On Monday, January 21, at 9:30 a.m., MacDonald will address All-School Meeting at Cochran Chapel, kicking off a day-long tribute to Dr. Martin Luther King Jr. that involves students and faculty in films and workshops and includes several speakers on campus. The MacDonald lecture is sponsored by Phillips Academy’s Office of Community and Multicultural Development (CAMD). The author will be available for a book signing immediately following his presentation, and then attend an open house in his honor at the CAMD Office from noon to 2 p.m.
Students and faculty were encouraged to read MacDonald’s books over the winter recess, and as a result the campus has been buzzing about his upcoming appearance. “The book is haunting, with memories of a dangerous time,” said Linda Carter Griffith, dean of CAMD. She would know, as she also lived through those times. “To be in the wrong neighborhood at the wrong time could cost you your life. I was 12 at the time and had no idea how much my life would change when white kids were bused into my all-black middle school in a nearby neighborhood.” Griffith is eager for MacDonald to share his message of hope with the Andover community. “He shows that through compassion and storytelling we can heal and come together in America’s struggles of race and class,” she said.

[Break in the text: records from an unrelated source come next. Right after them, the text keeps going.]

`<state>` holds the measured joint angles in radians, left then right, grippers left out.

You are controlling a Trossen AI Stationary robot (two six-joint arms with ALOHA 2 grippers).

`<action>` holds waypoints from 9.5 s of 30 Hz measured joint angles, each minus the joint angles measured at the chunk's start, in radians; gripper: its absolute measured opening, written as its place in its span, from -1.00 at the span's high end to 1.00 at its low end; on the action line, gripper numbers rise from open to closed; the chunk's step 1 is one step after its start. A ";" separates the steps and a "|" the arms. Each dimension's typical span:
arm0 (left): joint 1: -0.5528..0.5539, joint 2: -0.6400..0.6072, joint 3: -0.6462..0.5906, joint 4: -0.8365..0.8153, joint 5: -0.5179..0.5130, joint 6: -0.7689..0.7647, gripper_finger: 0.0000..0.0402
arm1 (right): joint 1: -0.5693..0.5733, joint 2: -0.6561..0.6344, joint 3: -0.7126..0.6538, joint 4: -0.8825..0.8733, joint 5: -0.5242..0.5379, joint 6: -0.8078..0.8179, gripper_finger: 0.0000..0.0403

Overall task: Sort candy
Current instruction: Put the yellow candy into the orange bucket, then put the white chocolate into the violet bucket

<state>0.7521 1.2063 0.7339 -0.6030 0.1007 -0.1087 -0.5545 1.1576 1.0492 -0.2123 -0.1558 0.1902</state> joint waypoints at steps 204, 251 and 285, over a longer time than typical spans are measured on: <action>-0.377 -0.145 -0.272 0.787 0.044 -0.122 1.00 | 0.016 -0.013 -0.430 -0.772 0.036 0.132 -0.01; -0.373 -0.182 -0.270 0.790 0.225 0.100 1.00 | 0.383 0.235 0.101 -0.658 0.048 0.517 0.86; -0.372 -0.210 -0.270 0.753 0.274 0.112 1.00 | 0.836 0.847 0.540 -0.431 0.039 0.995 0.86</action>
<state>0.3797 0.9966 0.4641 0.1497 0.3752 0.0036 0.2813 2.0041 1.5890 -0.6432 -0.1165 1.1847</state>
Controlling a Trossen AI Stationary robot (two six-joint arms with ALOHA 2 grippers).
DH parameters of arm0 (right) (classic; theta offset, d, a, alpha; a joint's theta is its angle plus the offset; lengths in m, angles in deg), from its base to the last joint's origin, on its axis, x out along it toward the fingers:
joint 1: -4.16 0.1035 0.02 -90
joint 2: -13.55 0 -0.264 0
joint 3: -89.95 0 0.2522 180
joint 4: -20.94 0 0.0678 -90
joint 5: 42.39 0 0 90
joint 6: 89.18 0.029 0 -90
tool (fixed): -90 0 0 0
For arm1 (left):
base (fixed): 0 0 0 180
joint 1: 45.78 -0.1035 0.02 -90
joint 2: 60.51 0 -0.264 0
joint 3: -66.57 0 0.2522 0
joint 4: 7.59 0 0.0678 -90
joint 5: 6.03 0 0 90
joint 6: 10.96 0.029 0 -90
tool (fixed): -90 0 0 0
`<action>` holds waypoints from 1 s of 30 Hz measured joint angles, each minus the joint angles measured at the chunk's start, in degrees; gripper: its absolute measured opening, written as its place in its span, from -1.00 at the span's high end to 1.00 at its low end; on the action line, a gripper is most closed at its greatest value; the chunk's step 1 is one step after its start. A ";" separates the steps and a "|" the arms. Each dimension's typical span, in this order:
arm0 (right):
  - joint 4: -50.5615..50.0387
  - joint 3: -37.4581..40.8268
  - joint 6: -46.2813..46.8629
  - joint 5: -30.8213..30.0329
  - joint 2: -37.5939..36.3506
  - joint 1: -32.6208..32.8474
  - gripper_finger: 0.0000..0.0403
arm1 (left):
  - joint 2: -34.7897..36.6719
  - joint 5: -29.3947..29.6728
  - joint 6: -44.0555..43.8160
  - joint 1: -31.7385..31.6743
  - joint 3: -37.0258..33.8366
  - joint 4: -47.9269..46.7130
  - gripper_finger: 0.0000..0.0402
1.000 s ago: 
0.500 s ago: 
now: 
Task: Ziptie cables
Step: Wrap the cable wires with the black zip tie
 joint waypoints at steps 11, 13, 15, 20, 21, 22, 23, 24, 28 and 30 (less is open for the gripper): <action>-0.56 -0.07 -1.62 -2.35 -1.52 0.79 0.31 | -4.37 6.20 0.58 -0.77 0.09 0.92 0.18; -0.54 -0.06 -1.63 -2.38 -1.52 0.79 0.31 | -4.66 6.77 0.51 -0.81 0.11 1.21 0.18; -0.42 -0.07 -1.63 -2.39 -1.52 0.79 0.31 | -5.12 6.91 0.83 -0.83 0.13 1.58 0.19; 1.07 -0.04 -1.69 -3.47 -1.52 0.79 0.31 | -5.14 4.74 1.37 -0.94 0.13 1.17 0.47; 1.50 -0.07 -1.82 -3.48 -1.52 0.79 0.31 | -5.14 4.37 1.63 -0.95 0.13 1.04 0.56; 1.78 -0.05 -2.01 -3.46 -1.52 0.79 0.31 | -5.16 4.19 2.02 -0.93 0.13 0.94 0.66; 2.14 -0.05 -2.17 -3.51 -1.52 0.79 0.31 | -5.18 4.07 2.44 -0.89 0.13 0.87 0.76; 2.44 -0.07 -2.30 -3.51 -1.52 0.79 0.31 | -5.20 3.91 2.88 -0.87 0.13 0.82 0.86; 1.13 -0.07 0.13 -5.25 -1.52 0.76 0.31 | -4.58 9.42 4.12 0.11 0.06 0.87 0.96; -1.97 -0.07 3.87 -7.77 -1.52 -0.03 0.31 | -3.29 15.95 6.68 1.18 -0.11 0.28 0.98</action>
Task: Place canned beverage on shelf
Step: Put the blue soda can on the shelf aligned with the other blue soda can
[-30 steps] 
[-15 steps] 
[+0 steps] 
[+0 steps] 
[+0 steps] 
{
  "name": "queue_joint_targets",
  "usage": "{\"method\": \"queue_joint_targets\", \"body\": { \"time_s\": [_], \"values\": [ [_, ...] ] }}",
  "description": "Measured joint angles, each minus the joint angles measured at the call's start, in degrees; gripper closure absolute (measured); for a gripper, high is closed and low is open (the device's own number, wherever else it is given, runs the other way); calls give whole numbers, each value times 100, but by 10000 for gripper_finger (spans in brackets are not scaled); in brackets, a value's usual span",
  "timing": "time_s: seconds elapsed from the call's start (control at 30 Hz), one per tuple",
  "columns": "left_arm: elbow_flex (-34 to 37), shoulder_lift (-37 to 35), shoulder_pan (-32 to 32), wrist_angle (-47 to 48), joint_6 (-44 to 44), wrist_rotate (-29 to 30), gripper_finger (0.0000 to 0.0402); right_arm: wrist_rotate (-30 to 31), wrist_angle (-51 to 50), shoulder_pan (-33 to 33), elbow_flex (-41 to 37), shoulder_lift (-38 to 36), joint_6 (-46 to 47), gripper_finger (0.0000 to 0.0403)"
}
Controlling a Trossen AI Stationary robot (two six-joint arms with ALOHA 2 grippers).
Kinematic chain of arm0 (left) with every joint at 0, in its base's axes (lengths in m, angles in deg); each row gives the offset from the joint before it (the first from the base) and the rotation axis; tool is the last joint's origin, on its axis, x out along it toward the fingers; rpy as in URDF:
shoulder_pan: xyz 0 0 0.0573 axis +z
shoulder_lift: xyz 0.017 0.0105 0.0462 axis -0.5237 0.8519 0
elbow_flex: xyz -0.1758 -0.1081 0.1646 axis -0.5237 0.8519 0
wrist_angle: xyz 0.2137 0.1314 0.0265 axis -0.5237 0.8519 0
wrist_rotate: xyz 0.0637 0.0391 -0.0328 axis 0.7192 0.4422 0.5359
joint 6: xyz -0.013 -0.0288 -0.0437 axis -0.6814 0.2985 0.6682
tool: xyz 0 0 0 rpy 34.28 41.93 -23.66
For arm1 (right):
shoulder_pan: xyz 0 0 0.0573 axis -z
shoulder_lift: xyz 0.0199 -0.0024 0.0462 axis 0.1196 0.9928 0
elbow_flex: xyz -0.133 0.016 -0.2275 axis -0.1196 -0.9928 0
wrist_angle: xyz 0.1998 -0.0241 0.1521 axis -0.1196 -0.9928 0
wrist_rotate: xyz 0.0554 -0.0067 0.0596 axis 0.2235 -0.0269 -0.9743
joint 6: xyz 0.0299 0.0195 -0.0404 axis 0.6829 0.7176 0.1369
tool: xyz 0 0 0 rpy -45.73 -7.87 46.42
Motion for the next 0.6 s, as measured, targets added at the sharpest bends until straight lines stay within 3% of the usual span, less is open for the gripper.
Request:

MacDonald was selected by a group of PA students who are members of the MLK Planning Group because, Griffith says, “He is living proof that one caring and courageous person can make a difference in the lives of many.” In the spirit of King’s legacy, MacDonald will speak to the importance of building bridges and strengthening community.
Copies of the books are available to students and faculty at the Oliver Wendell Holmes Library.